This project was produced by News21, a national investigative reporting project involving top college journalism students across the country and headquartered at the Walter Cronkite School of Journalism and Mass Communication at Arizona State University.
Across the country, a thriving dissatisfaction with the U.S. government is prompting a growing spate of bills in state legislatures aimed at defying federal control over firearms — more than 200 during the last decade, a News21 investigation found.
Particularly in Western and Southern states, where individual liberty intersects with increasing skepticism among gun owners, firearms are a political vehicle in efforts to ensure states’ rights and void U.S. gun laws within their borders. State legislators are attempting to declare that only they have the right to interpret the Second Amendment, a movement that recalls the anti-federal spirit of the Civil War and civil-rights eras.
“I think the president and the majority of Congress, both in the House and Senate, are just completely out of touch with how people feel about Second Amendment rights,” said Missouri state Sen. Brian Nieves, who has fought for bills to weaken the federal government’s authority over firearms in his state.
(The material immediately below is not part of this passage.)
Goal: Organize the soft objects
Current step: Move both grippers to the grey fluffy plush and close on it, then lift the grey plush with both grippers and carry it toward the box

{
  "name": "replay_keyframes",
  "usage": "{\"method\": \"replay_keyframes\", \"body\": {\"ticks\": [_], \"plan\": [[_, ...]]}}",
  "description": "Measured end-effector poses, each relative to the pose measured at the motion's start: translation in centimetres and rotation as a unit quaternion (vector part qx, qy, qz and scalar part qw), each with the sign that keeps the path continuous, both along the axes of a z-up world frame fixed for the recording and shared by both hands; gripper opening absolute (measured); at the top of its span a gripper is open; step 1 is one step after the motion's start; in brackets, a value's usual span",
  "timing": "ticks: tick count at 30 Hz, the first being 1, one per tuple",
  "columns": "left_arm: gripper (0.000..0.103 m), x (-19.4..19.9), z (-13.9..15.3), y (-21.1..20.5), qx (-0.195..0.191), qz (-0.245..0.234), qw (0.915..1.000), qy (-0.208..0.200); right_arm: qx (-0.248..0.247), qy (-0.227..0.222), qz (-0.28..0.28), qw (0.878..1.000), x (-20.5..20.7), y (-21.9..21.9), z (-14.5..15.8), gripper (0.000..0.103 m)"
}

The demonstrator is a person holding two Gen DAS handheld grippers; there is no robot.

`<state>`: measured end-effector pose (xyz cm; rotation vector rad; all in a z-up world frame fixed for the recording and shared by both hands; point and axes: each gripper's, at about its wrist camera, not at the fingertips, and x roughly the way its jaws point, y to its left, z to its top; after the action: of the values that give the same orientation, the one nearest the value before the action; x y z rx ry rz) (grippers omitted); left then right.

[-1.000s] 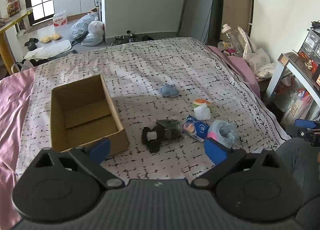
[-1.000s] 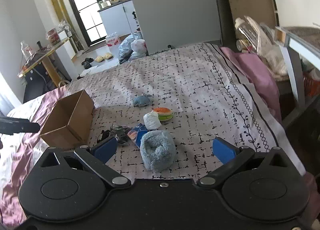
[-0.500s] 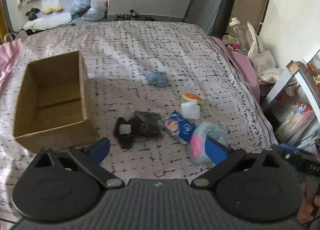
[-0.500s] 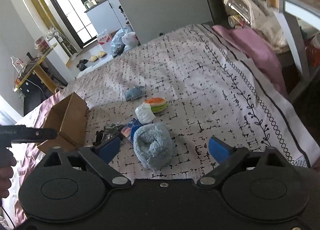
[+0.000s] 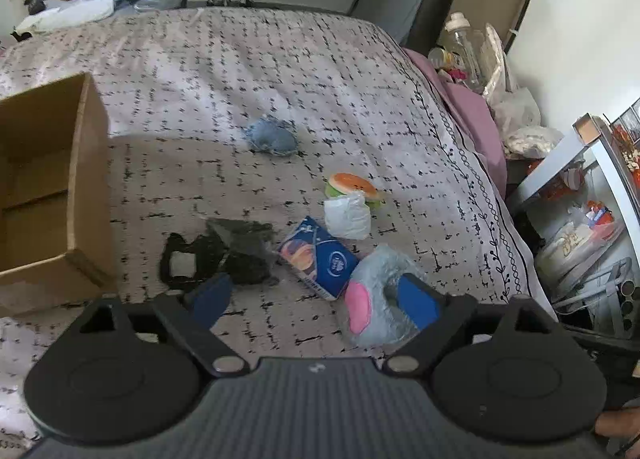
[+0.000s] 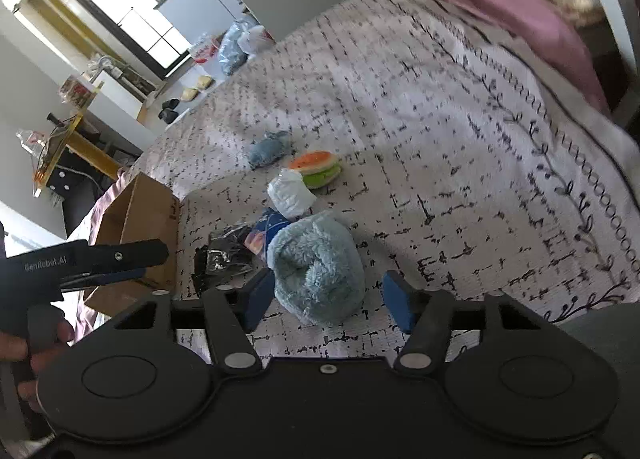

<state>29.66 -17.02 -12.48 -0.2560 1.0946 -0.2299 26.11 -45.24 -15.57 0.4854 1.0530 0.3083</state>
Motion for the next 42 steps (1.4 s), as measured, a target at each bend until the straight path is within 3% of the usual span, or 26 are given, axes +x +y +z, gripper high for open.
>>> {"method": "replay_keyframes", "body": {"ticks": [3,7,13,17,18,20,23,31,42], "plan": [[0.080,0.4,-0.9,-0.9,-0.010,-0.019,0.9998,0.004,0.017,0.026,-0.014,0.999,0.7,-0.3,-1.1,0.056],[0.062,1.2,-2.5,-2.4,-0.034,-0.045,0.9982,0.019,0.038,0.041,-0.012,0.998,1.6,-0.3,-2.4,0.055],[0.051,2.9,-4.9,-4.2,-0.045,-0.060,0.9962,0.045,0.057,0.053,-0.009,0.997,2.8,-0.1,-3.8,0.038],[0.045,4.7,-6.9,-4.5,-0.057,-0.082,0.9914,0.085,0.066,0.061,-0.007,0.996,3.7,0.2,-4.8,0.037],[0.037,5.2,-7.4,-4.6,-0.057,-0.095,0.9895,0.093,0.061,0.065,-0.005,0.996,3.8,0.4,-5.1,0.037],[0.037,5.4,-8.0,-4.6,-0.052,-0.088,0.9902,0.096,0.059,0.068,-0.001,0.996,4.1,0.7,-5.6,0.034],[0.025,5.0,-8.3,-5.1,-0.058,-0.097,0.9885,0.101,0.063,0.071,-0.004,0.995,4.1,0.9,-6.1,0.028],[0.020,3.6,-7.5,-5.2,-0.053,-0.075,0.9925,0.081,0.046,0.057,0.002,0.997,3.5,1.4,-4.9,0.022],[0.020,0.1,-2.4,-2.8,-0.051,-0.047,0.9973,0.023,0.050,-0.002,0.036,0.998,1.7,3.3,-0.3,0.022]]}}
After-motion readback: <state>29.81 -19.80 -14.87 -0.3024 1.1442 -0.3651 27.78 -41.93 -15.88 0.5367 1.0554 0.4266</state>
In Idaho, the Legislature unanimously passed a law to keep any future federal gun measures from being enforced in the state. In Kansas, a law passed last year says federal regulation doesn’t apply to guns manufactured in the state. Wyoming, South Dakota and Arizona have had laws protecting “firearms freedom” from the U.S. government since 2010.
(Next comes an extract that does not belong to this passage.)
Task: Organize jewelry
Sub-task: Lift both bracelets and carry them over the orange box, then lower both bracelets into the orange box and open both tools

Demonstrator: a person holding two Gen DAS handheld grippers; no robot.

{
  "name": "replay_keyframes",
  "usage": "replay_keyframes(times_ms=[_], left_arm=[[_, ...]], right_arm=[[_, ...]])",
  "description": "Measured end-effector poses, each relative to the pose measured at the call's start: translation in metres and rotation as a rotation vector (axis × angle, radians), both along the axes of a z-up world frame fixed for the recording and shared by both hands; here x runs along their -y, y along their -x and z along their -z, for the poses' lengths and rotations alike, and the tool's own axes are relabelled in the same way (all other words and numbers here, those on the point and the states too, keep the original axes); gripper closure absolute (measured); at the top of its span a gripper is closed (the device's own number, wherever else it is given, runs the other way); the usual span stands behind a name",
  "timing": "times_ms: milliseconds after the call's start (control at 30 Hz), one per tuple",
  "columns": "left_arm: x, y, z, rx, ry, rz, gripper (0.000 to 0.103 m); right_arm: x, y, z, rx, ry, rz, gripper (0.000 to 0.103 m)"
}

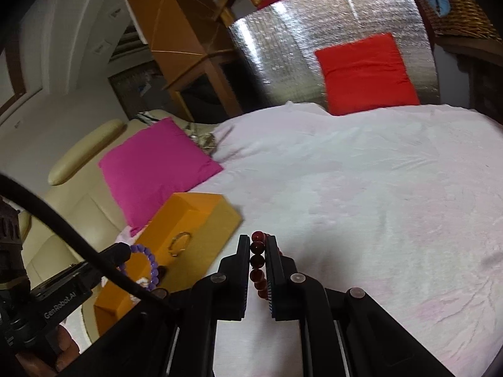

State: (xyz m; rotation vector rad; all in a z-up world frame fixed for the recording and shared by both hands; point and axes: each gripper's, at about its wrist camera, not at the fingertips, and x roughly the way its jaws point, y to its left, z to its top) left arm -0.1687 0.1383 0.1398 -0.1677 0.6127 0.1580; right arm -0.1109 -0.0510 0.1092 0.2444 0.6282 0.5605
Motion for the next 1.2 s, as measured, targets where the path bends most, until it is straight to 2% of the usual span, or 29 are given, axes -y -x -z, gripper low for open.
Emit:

A News21 analysis shows 14 such bills were passed by legislators in 11 states, mainly in Western states, along with Kansas, Tennessee and Alaska. Of those, 11 were signed into law, though one was later struck down in court. In Montana, Missouri and Oklahoma, three others were vetoed.
More than three-quarters of U.S. states have proposed nullification laws since 2008. More than half of those bills have come in the last two years after the shooting at Sandy Hook Elementary School in Newtown, Connecticut. All but three have been introduced since President Barack Obama took office.
Underneath the policy jargon lies a culture of firearms woven into the heritage and politics of states whose histories were shaped by guns.
“(The federal government) is diving off into areas unchecked that they’re not supposed to be involved in,” said Montana state Rep. Krayton Kerns, who introduced a bill in 2013 to limit the ability of local police to help enforce federal laws. “Not only is it our right in state legislatures to do this, it’s our obligation to do it. Somebody’s got to put a 'whoa' on it.”
Opponents say it’s not federal gun regulation that’s unconstitutional, but laws to nullify it.
The Brady Center to Prevent Gun Violence filed a lawsuit against Kansas on July 9 to stop enforcement of the state’s recently passed Second Amendment Protection Act.